Davis transformed the hallway into the new gallery for the Irene Dodd collection.
The works are primarily abstract paintings, prints, etc. They share a glimpse into the talent that has fueled Valdosta State’s art program from the past to the present.
The collection includes canvases by University of Georgia art professors Howard Thomas, Madeline Gekiere, Samuel Adler; VSU art professors Karin Murray, Stephen Lahr, Lanny Milbrandt; former VSU students Earl McKey, Chris Wilson, Anne Coyle, Chaya Levy.
The collection also includes four Dodd works. Dodd’s works are also exhibited in VSU’s Lamar Dodd Collection named for her father and the Valdosta Artists Collection.
Irene Dodd is a retired Valdosta State University art faculty member, working with the school from 1967 through 2002.
The daughter of famed artist Lamar Dodd, who founded the University of Georgia art program, Irene Dodd has spent her life developing as an artist.
She has headlined approximately 70 solo exhibits, ranging from Valdosta shows to exhibitions throughout the United States and Europe. Her work is included in the permanent collections of the Smithsonian National Air and Space Museum, the High Museum of Atlanta, the University of Georgia, etc.
Painting and being an artist is always a work in progress.
“It’s never finished,” Dodd said in a past artistic statement. “If you painted the perfect painting, why continue? There are times to continue with a certain work and a time to stop, but the painting is never absolutely finished.
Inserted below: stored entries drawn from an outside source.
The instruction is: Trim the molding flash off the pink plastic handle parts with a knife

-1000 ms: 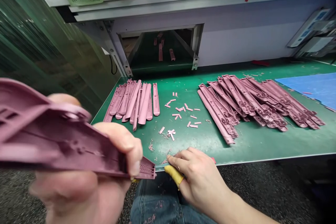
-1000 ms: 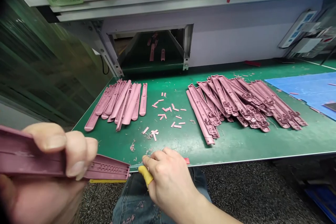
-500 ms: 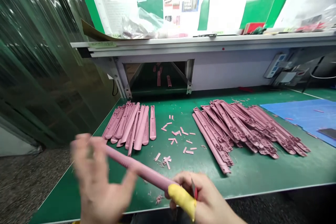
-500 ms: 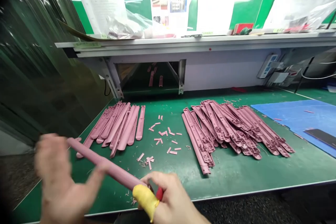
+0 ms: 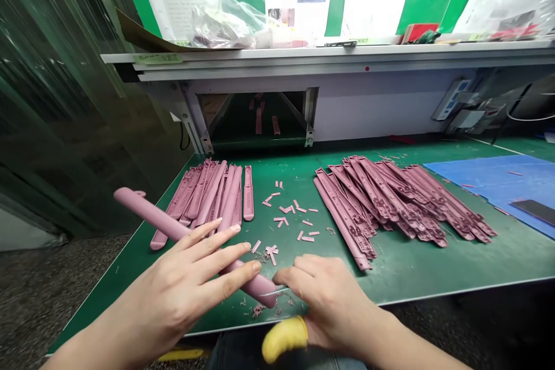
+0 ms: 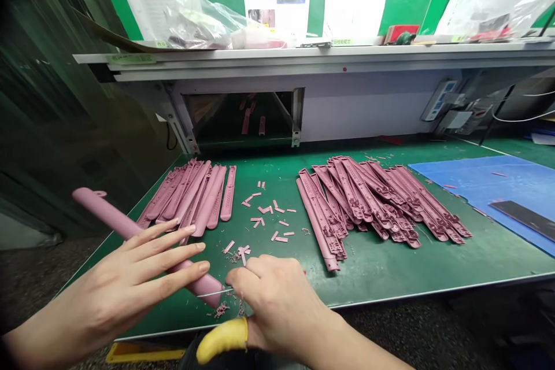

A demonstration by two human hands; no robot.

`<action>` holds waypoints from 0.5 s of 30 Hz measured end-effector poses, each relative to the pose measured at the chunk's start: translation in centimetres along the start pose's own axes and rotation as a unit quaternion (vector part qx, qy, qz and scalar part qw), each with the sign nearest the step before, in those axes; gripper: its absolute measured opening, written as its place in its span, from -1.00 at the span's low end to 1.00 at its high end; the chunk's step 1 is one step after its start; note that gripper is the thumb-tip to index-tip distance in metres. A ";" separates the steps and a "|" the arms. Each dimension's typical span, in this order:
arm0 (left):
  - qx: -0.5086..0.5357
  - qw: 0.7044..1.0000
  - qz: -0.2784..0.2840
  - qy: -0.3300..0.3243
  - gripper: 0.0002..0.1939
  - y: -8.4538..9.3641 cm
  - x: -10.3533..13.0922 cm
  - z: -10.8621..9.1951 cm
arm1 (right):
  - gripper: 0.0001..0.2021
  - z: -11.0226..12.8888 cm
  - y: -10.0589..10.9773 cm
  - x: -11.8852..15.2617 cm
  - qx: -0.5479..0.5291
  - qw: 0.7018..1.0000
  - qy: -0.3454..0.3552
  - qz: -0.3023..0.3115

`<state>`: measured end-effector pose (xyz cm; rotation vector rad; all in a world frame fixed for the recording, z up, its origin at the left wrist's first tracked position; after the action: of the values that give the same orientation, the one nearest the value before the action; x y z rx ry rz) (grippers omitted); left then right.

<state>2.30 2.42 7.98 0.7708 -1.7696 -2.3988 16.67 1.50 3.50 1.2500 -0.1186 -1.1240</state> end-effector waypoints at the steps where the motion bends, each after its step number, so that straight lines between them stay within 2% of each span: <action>1: -0.001 1.000 0.002 -0.009 -0.56 0.2 -0.3 -0.3 | -0.37 0.3 0.0 -0.3 0.038 0.999 0.015 -0.014; 5: 0.012 1.000 -0.018 -0.006 -0.54 1.1 -0.7 -0.8 | -0.48 1.0 -0.1 -1.1 0.095 0.993 0.061 -0.026; 8: 0.014 0.999 -0.022 0.023 -0.54 0.7 0.3 -0.6 | -0.55 1.4 0.2 -0.9 0.097 0.991 0.087 -0.034; 12: 0.000 0.998 -0.049 0.047 -0.53 0.1 1.8 -1.0 | -0.56 1.6 0.7 -0.3 0.093 0.990 0.091 -0.053; 15: 0.009 0.994 -0.090 0.068 -0.42 0.1 2.2 -1.8 | -0.51 1.7 1.1 -0.2 0.090 0.991 0.081 -0.065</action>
<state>1.09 0.07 6.93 1.1117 -1.7415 -2.3730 16.14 0.39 5.09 1.5227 -0.0158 -1.1383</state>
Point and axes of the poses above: each hand's wrist, its own x-axis away from the middle knuckle, its own y-axis out of the back of the hand, z = x × y, the point moved 8 cm from there along -x, towards the middle knuckle, and after that the axes turned 4 degrees about -x, right-handed, at the moved point
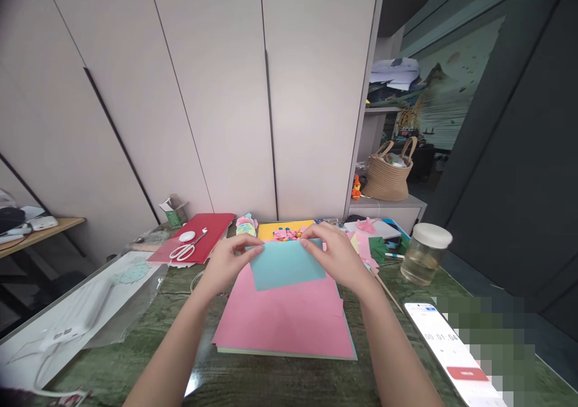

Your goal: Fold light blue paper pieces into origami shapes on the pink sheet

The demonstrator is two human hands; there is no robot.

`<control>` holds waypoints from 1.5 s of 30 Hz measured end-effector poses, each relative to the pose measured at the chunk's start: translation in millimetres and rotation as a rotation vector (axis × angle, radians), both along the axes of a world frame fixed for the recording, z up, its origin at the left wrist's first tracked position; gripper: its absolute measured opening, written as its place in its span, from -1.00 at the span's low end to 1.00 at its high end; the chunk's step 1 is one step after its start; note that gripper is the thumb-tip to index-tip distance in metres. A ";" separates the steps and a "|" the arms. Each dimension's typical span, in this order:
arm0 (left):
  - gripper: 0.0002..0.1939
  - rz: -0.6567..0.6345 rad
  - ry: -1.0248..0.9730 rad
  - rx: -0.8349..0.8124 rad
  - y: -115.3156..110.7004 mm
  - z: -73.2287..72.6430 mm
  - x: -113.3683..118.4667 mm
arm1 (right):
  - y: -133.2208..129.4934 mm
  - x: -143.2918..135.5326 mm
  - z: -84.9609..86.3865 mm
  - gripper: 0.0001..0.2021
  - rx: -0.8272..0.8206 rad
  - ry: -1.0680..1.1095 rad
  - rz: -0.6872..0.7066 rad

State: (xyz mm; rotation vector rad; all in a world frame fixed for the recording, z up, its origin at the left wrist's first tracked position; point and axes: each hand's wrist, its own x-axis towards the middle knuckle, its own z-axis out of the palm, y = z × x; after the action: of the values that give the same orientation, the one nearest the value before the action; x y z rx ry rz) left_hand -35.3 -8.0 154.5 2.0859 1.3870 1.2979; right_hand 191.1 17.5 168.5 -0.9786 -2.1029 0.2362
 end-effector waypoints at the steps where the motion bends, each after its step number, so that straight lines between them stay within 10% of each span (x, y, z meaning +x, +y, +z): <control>1: -0.78 0.015 0.019 0.010 0.5 -1.7 1.8 | -0.1 -1.5 -0.4 -0.86 0.006 -0.006 0.004; 26: -0.85 -0.044 0.314 0.132 -10.1 -2.7 16.9 | -8.2 -23.3 -6.9 -0.90 0.093 -0.145 0.115; 40: -0.80 0.104 0.173 0.128 -1.8 4.1 -8.3 | 21.0 33.0 -5.9 -0.92 0.121 -0.120 -0.269; 45: -0.80 0.035 0.103 0.073 3.2 -2.9 0.1 | 5.8 17.1 0.9 -0.85 0.056 -0.058 -0.045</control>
State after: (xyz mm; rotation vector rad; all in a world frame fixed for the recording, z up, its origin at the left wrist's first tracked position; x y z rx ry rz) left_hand -35.2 -4.9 151.5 2.2150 1.4447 1.2896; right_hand 208.2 23.3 169.4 -1.0094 -2.1253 0.1266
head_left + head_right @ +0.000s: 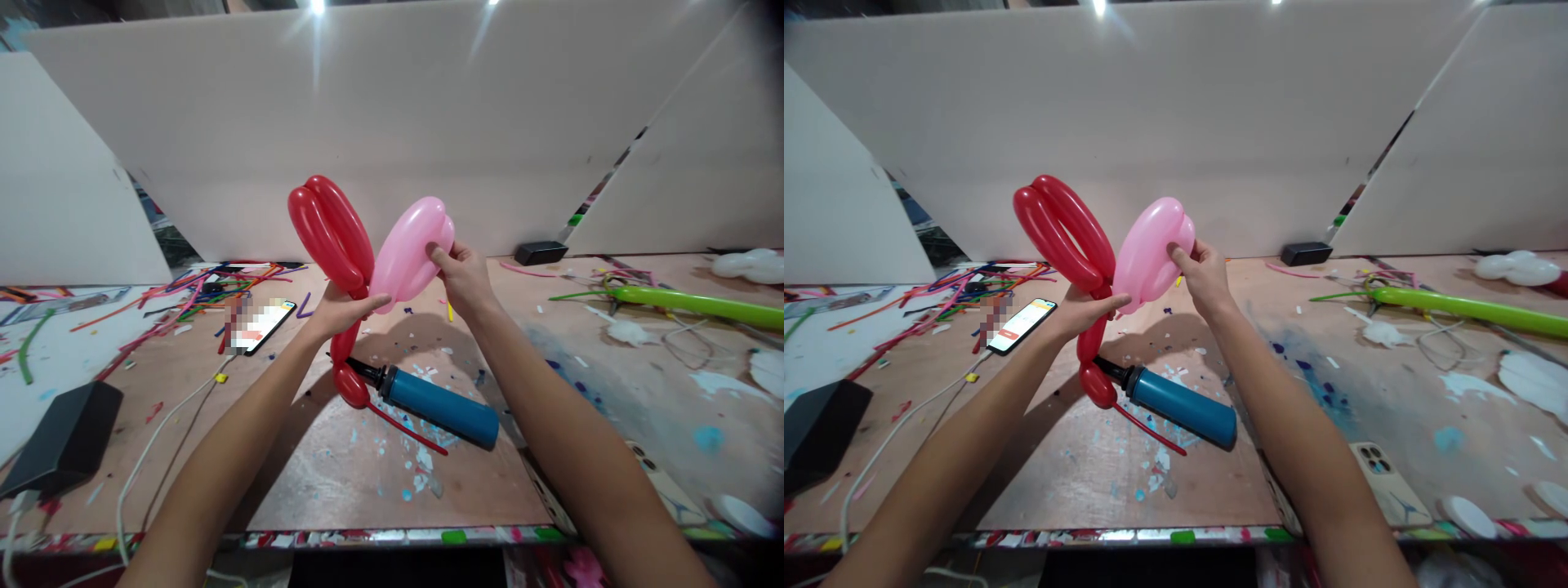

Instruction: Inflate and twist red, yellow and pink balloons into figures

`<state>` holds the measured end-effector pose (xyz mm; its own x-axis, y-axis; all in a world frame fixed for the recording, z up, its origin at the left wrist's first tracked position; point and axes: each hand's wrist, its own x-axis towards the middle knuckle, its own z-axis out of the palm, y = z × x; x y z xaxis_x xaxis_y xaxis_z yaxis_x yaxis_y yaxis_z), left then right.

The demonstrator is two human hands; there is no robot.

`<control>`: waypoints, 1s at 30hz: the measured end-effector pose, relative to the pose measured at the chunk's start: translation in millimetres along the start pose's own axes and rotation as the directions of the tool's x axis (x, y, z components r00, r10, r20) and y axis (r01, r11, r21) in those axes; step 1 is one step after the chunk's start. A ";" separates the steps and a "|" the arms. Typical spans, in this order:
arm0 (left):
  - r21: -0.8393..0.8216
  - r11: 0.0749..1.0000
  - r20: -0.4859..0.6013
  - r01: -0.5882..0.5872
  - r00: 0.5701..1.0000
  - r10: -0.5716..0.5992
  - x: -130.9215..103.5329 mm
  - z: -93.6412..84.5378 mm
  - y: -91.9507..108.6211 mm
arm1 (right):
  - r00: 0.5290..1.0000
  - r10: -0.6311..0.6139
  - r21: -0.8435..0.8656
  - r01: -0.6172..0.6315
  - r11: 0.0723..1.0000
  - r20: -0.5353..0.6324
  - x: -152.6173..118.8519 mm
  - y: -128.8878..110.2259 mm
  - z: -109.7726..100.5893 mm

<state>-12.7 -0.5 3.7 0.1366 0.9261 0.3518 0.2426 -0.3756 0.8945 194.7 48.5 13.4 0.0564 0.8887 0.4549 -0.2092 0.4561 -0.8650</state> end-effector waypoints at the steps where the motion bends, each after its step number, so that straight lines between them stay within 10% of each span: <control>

New experiences, past experiences, your attitude on a given day, they are all reflected and each painting is only a fragment representing a larger statement.”
Davis said the Irene Dodd Collection includes a signature piece of recurring themes throughout the artist’s career.
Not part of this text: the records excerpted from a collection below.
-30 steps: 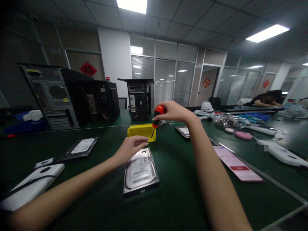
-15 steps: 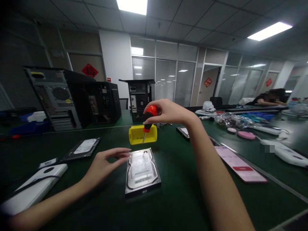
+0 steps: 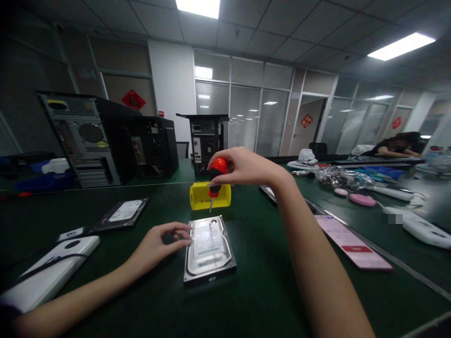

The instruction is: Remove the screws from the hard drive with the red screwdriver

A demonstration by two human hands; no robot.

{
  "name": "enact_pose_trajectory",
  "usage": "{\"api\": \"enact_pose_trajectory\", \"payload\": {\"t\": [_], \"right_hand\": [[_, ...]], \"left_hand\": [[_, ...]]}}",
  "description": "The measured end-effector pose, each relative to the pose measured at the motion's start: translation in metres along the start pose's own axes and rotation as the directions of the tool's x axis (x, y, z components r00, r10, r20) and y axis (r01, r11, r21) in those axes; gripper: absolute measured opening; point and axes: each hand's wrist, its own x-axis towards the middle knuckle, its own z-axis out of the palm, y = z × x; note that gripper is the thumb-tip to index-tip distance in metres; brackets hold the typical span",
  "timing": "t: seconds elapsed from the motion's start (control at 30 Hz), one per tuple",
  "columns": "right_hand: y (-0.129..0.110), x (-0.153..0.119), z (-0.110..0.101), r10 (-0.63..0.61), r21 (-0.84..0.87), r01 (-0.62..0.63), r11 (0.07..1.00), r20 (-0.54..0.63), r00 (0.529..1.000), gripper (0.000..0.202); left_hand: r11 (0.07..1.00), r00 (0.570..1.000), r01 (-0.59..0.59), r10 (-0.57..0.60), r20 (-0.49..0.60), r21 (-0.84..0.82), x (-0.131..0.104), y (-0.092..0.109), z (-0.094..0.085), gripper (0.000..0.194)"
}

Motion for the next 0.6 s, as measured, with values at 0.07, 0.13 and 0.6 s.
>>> {"api": "enact_pose_trajectory", "payload": {"t": [0.07, 0.13, 0.6], "right_hand": [[-0.0003, -0.0001, 0.0, 0.002, 0.001, -0.002, 1.0, 0.006, 1.0, 0.042], [-0.0005, 0.0002, 0.0002, -0.004, 0.002, 0.004, 1.0, 0.002, 1.0, 0.041], [-0.0014, 0.0017, 0.0023, -0.033, -0.013, 0.033, 0.999, 0.006, 0.999, 0.041]], "left_hand": [[0.998, 0.998, 0.054, -0.054, 0.018, -0.029, 0.0014, -0.0008, 0.0003, 0.032], [0.991, 0.993, 0.113, -0.11, 0.04, -0.077, 0.0023, -0.0012, 0.001, 0.034], [0.941, 0.977, 0.206, -0.181, 0.115, -0.268, 0.0015, -0.0012, 0.0054, 0.034]]}}
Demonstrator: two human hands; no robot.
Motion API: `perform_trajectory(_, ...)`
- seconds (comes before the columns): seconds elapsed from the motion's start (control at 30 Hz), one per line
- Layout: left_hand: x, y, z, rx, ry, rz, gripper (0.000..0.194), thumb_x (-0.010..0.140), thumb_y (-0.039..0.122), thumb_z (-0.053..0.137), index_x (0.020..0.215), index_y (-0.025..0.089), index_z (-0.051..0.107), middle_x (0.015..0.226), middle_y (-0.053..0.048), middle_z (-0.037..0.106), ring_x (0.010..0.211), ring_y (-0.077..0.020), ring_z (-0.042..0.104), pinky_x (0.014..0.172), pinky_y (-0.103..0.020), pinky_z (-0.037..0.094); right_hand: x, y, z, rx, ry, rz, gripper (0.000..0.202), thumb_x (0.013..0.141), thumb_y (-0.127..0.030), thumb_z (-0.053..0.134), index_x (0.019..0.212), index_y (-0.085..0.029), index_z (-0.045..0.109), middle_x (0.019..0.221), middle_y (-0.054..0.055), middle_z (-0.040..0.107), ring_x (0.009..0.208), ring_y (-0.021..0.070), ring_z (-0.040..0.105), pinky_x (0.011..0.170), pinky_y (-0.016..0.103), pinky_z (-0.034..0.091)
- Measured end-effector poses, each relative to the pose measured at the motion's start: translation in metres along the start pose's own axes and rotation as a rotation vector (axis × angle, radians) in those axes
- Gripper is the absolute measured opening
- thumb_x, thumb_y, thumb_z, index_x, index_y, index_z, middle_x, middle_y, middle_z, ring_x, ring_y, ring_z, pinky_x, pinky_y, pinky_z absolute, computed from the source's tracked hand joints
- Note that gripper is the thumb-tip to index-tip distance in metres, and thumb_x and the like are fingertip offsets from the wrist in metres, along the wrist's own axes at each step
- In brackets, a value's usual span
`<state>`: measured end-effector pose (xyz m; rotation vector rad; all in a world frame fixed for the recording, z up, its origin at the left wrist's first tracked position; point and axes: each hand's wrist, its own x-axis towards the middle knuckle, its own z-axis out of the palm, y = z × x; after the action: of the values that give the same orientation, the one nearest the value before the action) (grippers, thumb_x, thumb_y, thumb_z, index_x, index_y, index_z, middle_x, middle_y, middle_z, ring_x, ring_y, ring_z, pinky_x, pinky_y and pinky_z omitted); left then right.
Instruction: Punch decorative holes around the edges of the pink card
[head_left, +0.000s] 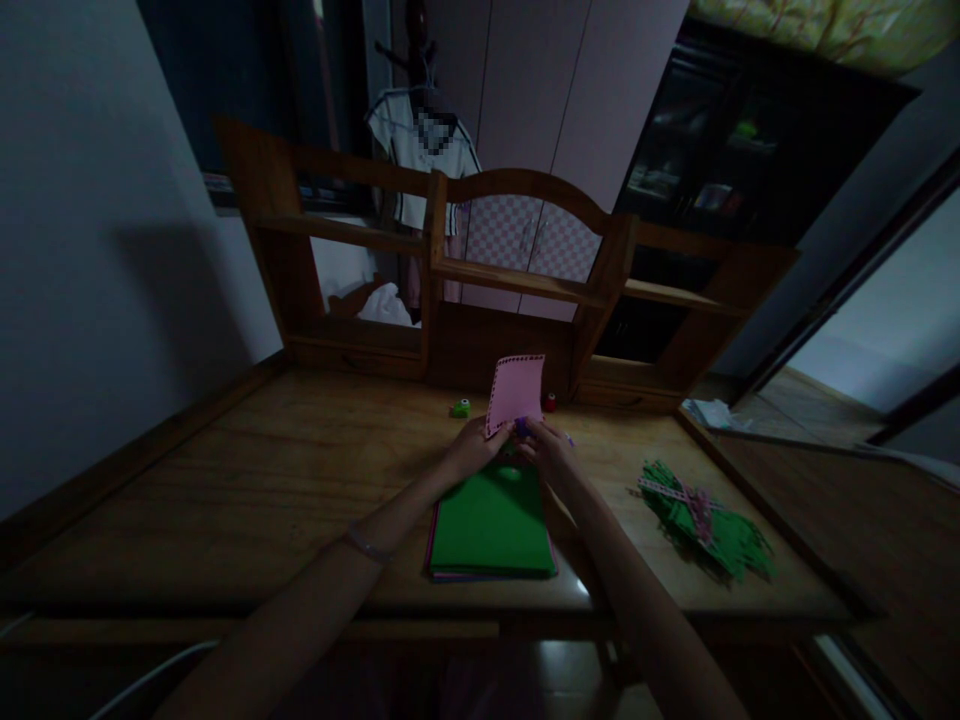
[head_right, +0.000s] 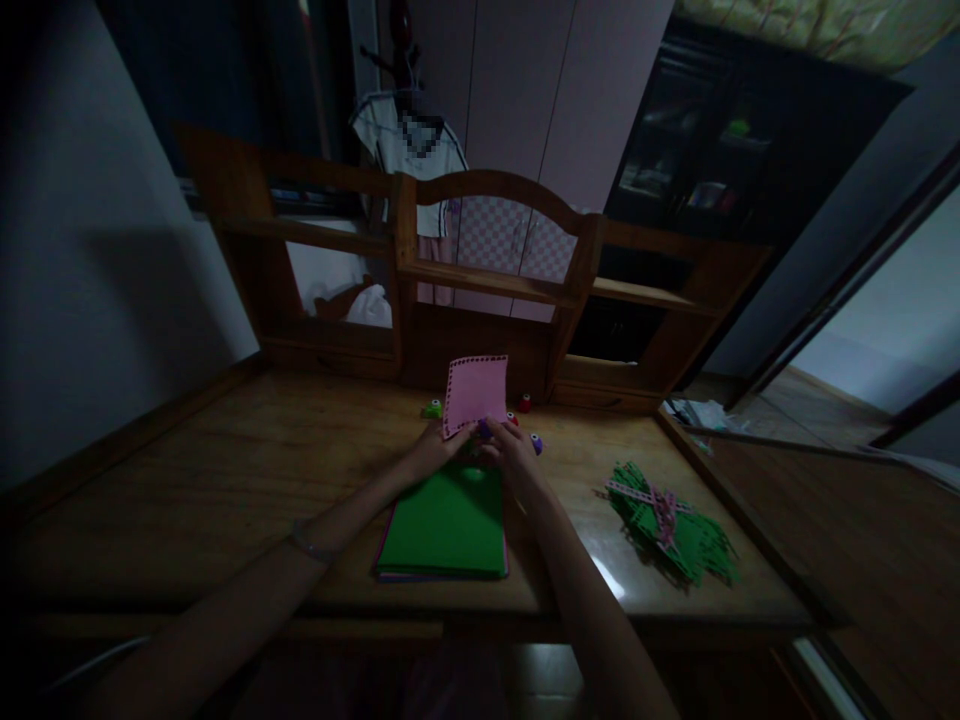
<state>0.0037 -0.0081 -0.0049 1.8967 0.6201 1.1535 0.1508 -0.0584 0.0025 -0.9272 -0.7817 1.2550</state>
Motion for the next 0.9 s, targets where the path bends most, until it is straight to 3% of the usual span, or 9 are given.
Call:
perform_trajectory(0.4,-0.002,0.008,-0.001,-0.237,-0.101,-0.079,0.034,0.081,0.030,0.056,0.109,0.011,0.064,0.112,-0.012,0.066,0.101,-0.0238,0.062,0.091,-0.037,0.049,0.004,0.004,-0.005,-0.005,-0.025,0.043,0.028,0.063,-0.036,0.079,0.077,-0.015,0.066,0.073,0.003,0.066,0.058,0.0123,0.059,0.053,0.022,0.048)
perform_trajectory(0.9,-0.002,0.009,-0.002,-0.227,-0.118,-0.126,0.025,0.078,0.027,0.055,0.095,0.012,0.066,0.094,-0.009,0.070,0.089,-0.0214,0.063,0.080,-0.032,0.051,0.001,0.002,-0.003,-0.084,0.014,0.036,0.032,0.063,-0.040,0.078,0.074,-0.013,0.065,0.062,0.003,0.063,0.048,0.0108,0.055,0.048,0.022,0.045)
“Florence triptych” represents Dodd’s love for travel, especially to Italy; the use of gold throughout her paintings; and a canvas that straddles the abstract with the observed.
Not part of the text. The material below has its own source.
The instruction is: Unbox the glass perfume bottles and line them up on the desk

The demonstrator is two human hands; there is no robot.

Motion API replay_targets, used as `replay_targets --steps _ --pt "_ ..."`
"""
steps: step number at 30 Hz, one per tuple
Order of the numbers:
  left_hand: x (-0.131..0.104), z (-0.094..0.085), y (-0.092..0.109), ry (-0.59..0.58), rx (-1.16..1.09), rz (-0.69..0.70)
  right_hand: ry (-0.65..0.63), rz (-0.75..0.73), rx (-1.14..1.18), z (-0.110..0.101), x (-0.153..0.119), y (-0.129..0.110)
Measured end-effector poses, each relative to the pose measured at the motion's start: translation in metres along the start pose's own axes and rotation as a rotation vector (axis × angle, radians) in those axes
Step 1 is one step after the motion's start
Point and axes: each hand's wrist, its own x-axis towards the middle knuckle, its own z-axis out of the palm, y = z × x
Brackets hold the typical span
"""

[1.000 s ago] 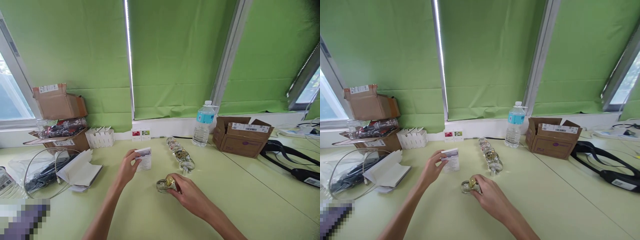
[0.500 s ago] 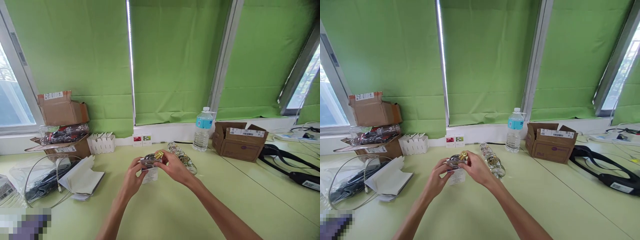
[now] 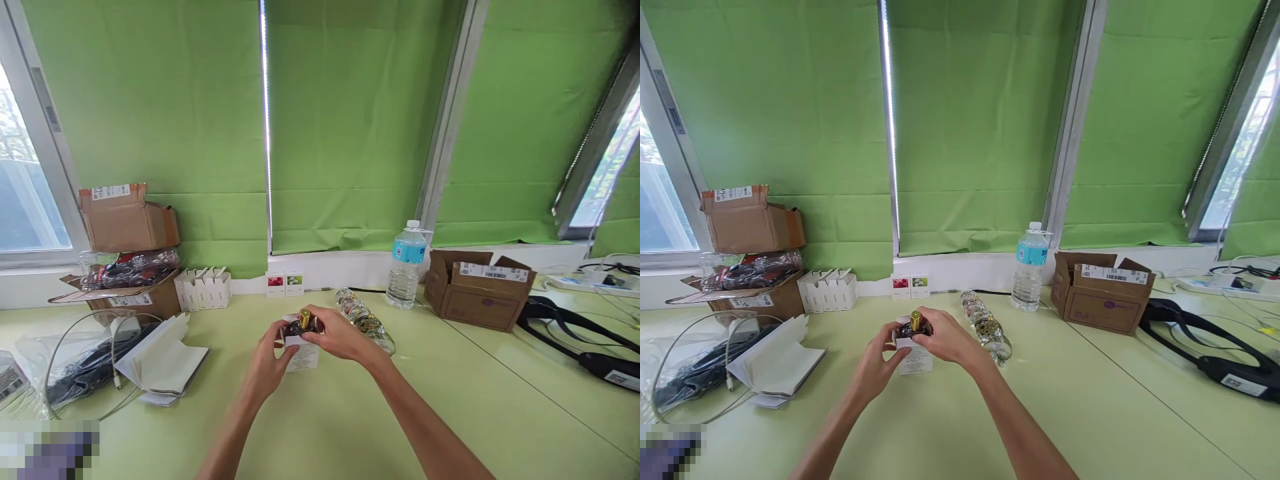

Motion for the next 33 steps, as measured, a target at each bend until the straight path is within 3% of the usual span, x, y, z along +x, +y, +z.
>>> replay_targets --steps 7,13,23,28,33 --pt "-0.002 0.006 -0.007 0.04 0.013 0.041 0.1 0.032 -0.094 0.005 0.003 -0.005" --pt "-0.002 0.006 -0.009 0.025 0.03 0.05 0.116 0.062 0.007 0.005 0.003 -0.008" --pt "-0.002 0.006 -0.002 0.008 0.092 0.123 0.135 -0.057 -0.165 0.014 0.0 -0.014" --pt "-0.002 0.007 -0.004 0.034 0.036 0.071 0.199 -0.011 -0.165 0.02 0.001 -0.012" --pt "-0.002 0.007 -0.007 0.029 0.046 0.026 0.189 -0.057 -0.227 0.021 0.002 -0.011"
Dodd has painted Italian scenes throughout a career that has produced numerous paintings from European nations. She calls these paintings “Euroscapes.”
“My work is usually the outgrowth of sensory responses to an event something like an epiphany,” Dodd has said. “Because I have mastered the needed techniques to do that they seem natural, my approach is intuitive. As the work takes form, I move between the instinctive act of painting and the analysis of the emerging product. The resulting work should embody life experienced by the artist and recreated to the viewer.”
The Irene Dodd Collection is on view and open to the public on the lower floor of Odum Library, Valdosta State University campus.